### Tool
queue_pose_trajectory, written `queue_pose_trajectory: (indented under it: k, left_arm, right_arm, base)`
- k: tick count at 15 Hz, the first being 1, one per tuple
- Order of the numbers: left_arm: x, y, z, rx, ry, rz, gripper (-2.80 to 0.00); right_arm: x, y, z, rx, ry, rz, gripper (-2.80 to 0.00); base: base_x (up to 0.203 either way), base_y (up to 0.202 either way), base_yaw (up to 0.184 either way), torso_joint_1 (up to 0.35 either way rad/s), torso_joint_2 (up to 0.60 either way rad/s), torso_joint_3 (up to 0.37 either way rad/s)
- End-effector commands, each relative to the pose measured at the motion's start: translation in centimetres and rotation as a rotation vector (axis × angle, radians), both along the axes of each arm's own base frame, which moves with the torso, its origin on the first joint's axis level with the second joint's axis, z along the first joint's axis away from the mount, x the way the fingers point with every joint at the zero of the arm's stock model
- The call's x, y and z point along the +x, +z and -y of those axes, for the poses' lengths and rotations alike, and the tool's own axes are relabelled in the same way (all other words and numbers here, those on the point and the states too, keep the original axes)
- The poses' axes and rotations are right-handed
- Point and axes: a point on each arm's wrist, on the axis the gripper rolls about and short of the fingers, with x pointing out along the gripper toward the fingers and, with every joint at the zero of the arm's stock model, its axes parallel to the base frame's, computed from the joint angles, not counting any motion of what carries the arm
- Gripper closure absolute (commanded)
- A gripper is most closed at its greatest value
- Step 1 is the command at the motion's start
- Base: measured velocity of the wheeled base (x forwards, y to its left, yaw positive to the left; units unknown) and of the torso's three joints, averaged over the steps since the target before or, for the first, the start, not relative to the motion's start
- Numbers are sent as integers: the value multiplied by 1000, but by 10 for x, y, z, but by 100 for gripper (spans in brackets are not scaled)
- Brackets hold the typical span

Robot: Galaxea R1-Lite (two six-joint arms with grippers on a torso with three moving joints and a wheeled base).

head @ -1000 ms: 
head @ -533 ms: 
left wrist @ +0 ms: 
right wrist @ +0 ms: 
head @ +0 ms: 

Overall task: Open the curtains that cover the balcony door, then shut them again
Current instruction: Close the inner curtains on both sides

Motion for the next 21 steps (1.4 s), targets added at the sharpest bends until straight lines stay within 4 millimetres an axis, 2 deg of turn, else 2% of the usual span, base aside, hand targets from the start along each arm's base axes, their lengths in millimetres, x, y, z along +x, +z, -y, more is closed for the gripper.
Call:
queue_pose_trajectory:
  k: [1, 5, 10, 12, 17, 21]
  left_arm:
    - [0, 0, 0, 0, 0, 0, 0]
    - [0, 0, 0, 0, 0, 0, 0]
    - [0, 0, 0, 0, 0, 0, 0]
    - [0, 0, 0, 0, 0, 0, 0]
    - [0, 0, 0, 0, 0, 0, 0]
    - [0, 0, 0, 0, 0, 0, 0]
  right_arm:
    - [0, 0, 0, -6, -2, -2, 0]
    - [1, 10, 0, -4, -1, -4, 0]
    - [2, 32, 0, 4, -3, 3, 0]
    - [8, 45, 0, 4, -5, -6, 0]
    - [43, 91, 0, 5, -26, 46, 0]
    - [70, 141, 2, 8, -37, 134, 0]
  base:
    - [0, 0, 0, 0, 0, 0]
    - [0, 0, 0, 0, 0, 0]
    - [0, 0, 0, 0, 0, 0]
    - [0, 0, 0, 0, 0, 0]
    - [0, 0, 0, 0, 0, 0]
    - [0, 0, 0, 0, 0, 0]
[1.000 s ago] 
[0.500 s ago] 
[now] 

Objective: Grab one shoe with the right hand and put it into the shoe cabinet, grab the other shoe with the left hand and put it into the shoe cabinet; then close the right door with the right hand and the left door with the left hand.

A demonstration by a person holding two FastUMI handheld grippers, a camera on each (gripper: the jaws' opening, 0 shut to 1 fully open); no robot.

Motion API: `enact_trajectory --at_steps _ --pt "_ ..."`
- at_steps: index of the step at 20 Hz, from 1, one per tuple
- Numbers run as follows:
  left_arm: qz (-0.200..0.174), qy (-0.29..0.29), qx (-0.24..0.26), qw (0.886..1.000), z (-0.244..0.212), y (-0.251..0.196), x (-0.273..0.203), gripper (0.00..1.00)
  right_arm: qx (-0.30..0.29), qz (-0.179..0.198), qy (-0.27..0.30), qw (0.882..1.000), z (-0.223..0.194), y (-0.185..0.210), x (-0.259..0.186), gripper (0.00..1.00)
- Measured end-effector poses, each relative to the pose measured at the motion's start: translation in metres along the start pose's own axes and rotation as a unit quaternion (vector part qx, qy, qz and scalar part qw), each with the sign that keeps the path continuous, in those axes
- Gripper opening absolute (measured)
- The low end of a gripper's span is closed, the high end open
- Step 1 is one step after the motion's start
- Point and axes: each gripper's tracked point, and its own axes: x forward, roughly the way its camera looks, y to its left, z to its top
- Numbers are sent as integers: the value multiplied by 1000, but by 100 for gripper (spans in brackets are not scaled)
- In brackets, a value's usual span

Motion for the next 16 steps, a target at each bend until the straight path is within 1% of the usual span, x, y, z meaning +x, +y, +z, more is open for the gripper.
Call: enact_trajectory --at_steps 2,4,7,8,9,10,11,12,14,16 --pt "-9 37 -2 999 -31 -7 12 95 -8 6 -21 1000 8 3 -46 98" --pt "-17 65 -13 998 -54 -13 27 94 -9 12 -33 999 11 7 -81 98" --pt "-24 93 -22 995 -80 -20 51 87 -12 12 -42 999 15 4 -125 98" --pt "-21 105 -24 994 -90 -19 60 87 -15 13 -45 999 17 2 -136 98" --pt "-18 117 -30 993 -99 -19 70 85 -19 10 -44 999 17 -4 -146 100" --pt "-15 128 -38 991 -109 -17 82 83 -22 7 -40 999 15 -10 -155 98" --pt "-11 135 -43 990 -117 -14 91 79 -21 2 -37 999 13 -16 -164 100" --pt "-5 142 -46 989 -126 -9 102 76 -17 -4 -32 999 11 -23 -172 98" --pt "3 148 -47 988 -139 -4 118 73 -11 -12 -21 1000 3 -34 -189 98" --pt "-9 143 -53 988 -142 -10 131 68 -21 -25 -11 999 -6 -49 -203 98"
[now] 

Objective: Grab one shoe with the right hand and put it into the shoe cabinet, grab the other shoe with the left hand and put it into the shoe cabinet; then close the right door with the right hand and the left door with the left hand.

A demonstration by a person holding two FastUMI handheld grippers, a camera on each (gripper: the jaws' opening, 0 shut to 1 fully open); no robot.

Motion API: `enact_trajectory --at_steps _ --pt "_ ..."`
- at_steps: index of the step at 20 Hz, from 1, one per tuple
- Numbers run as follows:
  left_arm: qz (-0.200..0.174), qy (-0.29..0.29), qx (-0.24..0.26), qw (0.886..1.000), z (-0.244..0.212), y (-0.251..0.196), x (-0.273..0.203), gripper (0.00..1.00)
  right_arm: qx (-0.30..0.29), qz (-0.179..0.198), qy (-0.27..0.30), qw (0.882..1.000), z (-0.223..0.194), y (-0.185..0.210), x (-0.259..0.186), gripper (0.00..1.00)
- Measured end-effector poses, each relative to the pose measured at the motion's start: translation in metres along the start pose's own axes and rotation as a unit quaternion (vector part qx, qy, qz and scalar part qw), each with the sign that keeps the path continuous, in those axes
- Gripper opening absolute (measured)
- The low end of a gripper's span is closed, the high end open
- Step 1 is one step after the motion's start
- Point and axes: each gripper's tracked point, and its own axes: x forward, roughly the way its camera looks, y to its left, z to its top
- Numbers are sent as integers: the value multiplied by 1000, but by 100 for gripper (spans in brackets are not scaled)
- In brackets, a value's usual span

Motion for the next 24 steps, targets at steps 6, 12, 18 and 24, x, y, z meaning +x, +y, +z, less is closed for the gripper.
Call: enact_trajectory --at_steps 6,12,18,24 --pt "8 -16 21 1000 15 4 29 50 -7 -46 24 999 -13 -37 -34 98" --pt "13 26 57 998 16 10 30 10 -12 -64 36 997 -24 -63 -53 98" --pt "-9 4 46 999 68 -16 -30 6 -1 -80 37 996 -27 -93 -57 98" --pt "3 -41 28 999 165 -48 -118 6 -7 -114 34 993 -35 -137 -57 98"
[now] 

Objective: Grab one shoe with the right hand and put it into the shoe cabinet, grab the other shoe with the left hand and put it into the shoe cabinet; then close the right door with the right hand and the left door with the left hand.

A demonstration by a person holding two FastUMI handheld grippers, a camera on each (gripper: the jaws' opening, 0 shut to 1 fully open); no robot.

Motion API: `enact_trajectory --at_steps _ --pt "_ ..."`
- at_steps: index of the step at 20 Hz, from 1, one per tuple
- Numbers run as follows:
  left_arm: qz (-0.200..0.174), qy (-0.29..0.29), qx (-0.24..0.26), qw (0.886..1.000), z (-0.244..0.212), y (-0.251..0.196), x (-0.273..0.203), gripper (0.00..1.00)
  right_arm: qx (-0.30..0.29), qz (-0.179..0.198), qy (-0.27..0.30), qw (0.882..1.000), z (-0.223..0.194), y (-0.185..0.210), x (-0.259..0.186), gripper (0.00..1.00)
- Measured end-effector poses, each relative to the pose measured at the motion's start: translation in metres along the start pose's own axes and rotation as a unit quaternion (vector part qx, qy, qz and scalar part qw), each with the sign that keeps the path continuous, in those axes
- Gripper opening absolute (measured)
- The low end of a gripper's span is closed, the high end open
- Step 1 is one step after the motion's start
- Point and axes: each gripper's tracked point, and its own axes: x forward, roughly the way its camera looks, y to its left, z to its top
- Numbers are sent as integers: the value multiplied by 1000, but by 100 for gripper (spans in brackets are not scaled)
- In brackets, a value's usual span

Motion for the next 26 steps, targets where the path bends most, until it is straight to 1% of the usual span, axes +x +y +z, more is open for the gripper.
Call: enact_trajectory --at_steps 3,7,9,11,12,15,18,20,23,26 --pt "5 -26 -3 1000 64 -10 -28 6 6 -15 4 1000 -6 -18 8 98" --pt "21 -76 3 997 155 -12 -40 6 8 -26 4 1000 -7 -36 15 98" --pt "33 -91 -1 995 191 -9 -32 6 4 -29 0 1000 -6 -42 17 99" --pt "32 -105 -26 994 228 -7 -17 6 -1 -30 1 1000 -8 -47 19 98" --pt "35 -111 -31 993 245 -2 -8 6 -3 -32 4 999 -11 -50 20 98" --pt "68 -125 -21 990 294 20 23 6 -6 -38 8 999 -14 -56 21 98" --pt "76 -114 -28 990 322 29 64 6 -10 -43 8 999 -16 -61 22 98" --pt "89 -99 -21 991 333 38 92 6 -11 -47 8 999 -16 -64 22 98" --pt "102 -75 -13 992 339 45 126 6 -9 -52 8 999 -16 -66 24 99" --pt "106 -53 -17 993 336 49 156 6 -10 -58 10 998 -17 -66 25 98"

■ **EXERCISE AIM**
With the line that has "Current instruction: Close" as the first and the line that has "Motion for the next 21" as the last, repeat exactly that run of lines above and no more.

■ **TASK OUTPUT**
Current instruction: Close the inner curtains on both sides

Motion for the next 21 steps (1.4 s), targets added at the sharpest bends until straight lines stay within 4 millimetres an axis, 2 deg of turn, else 2% of the usual span, base aside, hand targets from the start along each arm's base axes, their lengths in millimetres, x, y, z along +x, +z, -y, more is closed for the gripper.

The reply is now complete.